WHAT TO PRODUCE = Take the data below and extract the lines from the one with "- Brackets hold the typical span" to the one with "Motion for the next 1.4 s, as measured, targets", inclusive, exactly as written.

───

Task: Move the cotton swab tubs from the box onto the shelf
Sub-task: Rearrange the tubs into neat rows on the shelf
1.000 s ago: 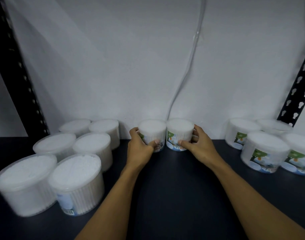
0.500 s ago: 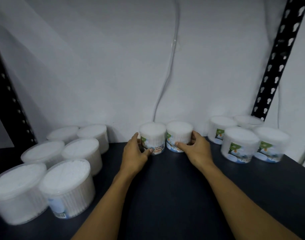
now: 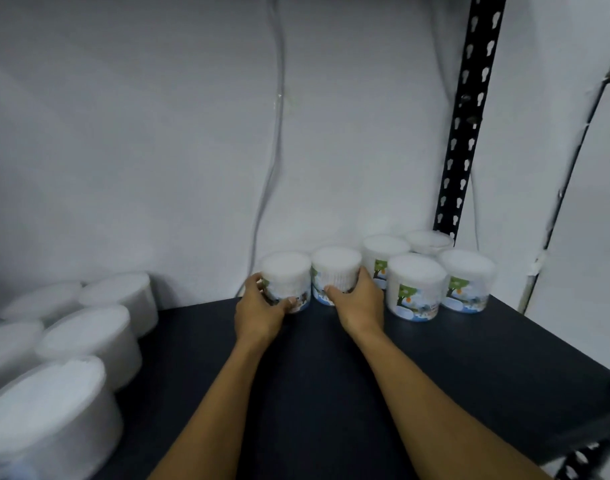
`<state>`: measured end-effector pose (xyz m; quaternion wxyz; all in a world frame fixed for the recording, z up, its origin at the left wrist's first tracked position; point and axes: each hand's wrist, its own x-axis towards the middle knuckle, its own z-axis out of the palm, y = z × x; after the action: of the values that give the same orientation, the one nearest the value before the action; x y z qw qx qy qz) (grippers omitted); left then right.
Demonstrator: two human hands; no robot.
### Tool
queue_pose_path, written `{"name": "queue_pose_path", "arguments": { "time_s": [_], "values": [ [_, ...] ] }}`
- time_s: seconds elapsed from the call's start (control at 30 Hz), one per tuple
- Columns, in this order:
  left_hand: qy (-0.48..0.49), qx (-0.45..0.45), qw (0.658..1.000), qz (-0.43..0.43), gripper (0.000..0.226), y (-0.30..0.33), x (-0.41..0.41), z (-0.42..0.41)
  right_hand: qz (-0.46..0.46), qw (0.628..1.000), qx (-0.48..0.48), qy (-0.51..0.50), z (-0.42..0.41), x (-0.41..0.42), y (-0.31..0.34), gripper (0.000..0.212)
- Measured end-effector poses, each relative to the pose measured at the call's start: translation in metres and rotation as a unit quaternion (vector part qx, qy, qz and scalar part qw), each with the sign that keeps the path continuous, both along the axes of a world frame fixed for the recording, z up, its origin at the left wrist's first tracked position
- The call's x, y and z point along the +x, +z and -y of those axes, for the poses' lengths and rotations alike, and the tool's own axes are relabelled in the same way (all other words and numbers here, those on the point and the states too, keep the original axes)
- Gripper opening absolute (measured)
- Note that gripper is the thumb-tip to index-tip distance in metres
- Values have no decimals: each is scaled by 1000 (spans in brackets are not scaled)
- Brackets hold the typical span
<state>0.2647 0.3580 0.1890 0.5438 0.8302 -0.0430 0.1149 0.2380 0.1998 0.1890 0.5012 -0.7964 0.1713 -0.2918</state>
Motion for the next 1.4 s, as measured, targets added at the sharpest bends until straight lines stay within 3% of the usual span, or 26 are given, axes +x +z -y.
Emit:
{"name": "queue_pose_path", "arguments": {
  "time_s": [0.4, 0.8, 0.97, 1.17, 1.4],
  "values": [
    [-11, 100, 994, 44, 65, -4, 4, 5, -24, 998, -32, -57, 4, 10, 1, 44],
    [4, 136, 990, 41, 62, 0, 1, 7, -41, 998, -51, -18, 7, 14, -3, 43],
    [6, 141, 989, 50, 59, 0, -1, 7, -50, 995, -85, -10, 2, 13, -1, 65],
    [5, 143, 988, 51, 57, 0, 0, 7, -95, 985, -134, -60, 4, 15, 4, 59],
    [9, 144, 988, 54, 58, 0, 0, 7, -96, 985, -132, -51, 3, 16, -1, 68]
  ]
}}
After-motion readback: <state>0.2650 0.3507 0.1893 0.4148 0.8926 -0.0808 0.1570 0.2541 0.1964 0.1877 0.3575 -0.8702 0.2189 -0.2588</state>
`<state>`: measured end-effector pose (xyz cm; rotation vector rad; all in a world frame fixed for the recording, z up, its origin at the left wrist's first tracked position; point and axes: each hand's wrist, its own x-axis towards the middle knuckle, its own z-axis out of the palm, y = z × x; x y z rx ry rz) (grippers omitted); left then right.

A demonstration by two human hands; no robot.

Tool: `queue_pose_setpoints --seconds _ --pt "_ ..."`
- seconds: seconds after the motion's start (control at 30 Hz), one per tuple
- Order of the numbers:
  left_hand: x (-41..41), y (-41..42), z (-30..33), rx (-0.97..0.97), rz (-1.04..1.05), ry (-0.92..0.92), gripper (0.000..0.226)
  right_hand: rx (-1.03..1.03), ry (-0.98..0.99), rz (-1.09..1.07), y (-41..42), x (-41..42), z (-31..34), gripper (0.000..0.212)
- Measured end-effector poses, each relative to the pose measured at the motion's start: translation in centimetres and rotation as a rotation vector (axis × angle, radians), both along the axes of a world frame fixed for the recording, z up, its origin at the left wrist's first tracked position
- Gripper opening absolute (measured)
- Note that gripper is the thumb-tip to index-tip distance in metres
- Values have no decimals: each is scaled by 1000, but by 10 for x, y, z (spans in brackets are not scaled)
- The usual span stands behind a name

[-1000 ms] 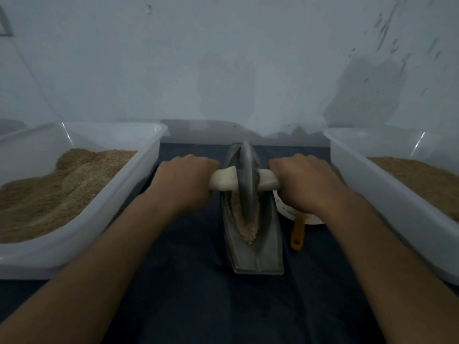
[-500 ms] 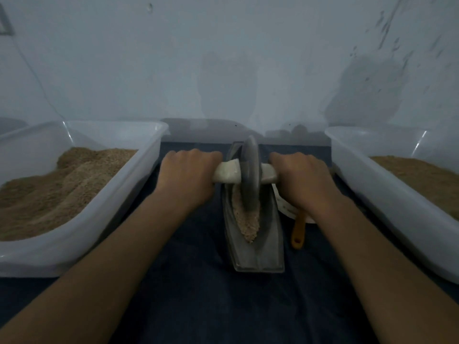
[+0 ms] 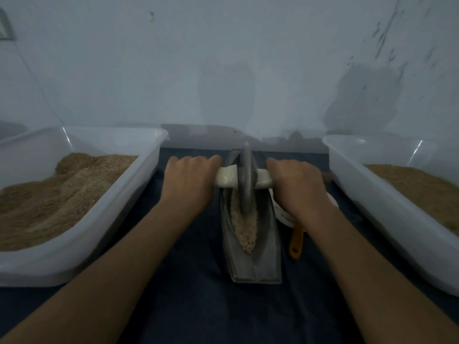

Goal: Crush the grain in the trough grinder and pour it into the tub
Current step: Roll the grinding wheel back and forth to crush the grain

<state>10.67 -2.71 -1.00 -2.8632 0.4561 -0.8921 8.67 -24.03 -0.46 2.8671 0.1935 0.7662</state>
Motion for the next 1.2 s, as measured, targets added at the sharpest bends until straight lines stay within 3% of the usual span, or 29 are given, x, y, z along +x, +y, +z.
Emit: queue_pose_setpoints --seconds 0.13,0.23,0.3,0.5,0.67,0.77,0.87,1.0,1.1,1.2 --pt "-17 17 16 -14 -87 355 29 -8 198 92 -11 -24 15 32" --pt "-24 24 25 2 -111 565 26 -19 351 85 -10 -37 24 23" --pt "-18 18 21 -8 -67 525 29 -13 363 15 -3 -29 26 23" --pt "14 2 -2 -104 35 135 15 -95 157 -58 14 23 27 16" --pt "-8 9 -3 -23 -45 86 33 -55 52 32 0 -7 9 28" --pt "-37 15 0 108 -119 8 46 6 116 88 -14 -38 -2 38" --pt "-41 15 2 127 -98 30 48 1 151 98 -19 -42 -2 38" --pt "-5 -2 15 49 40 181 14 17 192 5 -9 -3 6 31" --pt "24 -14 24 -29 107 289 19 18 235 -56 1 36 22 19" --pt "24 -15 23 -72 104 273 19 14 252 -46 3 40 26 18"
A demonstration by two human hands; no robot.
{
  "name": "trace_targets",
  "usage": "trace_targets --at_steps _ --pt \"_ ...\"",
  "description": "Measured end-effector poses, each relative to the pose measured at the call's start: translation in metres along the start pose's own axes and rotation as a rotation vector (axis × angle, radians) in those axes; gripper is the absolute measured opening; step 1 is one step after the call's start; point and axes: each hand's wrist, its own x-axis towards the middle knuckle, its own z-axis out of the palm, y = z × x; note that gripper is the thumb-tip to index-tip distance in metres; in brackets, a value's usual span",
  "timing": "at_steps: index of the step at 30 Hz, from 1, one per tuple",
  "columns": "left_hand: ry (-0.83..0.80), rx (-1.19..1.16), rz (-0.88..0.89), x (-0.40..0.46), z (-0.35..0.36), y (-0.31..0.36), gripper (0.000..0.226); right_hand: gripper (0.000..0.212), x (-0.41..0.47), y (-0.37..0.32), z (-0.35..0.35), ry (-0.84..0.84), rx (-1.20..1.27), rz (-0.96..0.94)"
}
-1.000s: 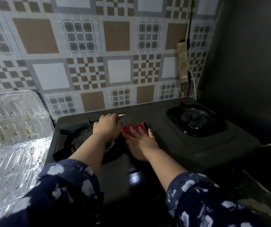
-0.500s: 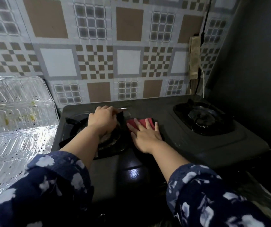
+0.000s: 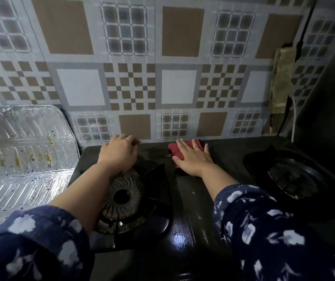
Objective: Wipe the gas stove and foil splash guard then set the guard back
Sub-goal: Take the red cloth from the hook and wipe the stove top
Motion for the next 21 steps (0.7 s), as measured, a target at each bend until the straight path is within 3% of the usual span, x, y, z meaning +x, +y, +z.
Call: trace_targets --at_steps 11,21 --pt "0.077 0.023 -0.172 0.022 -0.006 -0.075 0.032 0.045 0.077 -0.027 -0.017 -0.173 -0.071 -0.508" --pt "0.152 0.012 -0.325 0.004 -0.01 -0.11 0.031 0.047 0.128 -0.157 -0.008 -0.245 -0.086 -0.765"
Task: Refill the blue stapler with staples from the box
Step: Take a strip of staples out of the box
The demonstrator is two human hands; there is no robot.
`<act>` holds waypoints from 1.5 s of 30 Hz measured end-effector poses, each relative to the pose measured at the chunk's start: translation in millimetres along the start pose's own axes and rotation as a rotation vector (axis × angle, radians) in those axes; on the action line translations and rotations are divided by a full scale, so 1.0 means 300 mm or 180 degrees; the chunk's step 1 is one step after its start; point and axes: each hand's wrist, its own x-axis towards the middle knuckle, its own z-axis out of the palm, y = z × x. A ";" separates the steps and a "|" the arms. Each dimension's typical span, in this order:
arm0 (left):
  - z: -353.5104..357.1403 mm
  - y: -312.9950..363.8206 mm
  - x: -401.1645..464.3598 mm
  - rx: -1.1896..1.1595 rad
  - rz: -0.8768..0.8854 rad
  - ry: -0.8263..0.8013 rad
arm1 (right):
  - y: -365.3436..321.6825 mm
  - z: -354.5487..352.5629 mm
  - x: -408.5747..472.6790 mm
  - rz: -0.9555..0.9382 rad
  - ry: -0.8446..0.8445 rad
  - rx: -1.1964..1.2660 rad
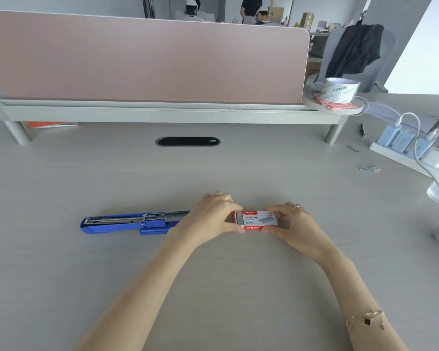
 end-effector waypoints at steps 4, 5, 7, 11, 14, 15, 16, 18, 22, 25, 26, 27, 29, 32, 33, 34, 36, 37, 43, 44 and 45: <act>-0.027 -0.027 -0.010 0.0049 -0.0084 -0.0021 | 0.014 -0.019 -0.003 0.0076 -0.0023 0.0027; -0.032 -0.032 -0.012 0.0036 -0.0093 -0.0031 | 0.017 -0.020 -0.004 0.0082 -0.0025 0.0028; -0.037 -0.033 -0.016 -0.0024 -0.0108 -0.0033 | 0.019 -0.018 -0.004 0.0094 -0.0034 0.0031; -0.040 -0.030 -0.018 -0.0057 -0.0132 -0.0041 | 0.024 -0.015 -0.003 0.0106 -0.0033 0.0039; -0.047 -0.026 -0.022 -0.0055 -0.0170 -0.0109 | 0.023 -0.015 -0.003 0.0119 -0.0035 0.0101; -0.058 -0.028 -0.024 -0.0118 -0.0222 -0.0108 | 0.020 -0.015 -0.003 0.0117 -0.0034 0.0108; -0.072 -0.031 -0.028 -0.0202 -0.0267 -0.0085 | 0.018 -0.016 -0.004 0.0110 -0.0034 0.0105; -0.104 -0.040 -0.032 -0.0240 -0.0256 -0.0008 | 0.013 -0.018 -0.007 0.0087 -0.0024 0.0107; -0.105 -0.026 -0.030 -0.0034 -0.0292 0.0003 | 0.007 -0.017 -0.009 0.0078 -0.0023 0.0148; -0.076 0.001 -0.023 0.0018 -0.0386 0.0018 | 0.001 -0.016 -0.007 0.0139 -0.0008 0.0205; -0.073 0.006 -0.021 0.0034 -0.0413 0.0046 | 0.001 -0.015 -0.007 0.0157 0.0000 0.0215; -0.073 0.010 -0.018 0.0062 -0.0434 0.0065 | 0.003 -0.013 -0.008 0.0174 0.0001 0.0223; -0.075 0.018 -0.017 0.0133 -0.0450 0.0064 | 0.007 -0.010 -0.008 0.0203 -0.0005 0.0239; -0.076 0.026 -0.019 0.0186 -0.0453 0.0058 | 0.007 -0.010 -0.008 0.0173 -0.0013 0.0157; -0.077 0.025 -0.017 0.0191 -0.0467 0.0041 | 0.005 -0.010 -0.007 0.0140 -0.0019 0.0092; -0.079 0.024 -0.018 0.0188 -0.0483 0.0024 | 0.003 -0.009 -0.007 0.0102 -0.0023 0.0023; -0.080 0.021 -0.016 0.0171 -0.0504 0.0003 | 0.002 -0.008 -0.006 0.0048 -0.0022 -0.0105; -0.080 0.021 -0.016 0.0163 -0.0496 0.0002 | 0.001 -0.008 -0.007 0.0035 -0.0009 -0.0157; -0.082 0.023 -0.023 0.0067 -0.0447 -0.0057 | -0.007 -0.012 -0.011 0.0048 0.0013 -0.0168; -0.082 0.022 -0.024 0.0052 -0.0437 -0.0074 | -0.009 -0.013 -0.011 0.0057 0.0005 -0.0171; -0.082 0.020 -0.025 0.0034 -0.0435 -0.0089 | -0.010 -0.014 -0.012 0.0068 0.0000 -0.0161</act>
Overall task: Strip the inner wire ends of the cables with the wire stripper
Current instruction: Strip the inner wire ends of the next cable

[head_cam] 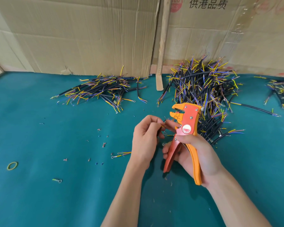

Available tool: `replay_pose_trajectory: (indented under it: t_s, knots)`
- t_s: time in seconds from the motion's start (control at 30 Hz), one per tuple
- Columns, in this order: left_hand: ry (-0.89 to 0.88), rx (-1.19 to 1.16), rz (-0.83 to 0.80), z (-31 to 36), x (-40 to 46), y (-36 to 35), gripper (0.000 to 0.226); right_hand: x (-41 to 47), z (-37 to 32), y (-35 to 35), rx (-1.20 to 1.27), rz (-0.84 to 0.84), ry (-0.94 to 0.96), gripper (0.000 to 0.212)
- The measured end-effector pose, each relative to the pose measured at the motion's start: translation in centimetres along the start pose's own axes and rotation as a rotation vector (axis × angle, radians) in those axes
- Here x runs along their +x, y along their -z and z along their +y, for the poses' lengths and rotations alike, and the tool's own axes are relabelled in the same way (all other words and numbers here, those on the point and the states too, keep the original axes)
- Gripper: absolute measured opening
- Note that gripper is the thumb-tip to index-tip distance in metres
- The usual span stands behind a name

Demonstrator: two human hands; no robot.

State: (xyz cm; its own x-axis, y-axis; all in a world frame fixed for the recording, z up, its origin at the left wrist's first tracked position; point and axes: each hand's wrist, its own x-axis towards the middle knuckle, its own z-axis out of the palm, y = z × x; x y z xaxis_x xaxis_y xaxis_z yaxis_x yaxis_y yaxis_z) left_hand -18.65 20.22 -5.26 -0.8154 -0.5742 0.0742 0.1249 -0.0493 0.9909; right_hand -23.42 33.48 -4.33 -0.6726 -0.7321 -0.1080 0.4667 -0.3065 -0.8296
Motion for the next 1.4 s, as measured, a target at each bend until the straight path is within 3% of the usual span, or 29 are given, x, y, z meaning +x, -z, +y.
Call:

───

SOLUTION TO THIS TASK =
- Brackets hold the typical span
<state>0.2647 0.3580 0.1890 0.5438 0.8302 -0.0430 0.1149 0.2380 0.1998 0.1890 0.5012 -0.7964 0.1713 -0.2918</state>
Motion for the next 1.4 s, as measured, targets added at the sharpest bends until straight lines stay within 3% of the usual span, or 26 are given, axes +x +z -y.

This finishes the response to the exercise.